▶ _ASSIGNMENT_
Please give back only the lines below from the one containing "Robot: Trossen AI" to the one containing "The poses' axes", each repeated word for word, both ends included.

++++ RECORDED DATA

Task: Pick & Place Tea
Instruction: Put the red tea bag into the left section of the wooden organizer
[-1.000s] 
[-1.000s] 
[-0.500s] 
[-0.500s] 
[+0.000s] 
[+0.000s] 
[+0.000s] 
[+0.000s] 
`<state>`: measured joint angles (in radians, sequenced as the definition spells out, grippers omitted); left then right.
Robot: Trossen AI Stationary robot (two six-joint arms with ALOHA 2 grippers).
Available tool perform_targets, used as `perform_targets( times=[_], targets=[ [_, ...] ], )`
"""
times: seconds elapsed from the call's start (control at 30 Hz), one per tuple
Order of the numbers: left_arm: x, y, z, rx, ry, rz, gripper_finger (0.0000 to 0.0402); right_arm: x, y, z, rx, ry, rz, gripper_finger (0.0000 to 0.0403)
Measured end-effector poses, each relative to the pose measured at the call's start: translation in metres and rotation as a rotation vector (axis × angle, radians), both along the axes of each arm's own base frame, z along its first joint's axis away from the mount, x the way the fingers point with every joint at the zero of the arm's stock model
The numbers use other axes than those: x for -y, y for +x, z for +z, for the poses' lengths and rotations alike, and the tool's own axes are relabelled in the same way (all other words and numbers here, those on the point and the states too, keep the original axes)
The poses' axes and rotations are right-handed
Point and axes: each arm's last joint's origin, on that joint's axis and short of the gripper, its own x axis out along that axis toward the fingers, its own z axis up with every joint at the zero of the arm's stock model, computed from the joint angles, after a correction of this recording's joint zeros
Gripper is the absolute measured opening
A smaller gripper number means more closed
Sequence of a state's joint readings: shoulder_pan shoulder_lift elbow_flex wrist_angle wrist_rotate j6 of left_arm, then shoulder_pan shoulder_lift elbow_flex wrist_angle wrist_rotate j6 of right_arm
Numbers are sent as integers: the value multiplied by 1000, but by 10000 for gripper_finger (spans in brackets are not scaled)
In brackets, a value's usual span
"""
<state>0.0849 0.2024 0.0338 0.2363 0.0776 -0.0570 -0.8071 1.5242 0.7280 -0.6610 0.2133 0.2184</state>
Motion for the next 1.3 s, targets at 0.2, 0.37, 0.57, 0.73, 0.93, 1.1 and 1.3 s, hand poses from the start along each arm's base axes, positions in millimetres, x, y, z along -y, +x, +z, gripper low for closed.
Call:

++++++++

▶ _TASK SOLUTION_
Robot: Trossen AI Stationary robot (two six-joint arms with ALOHA 2 grippers).
Available tool perform_targets, used as `perform_targets( times=[_], targets=[ [_, ...] ], )`
"""
times: seconds elapsed from the call's start (control at 30 Hz), one per tuple
Order of the numbers: left_arm: x, y, z, rx, ry, rz, gripper_finger (0.0000 to 0.0402); right_arm: x, y, z, rx, ry, rz, gripper_finger (0.0000 to 0.0403)
Measured end-effector poses, each relative to the pose measured at the call's start: translation in metres and rotation as a rotation vector (axis × angle, radians), both along the axes of each arm's own base frame, z along its first joint's axis away from the mount, x the way the fingers point with every joint at the zero of the arm's stock model
The numbers use other axes than those: x for -y, y for +x, z for +z, for the poses' lengths and rotations alike, and the tool's own axes are relabelled in the same way (all other words and numbers here, those on the point and the states too, keep the original axes)
The poses' axes and rotations are right-handed

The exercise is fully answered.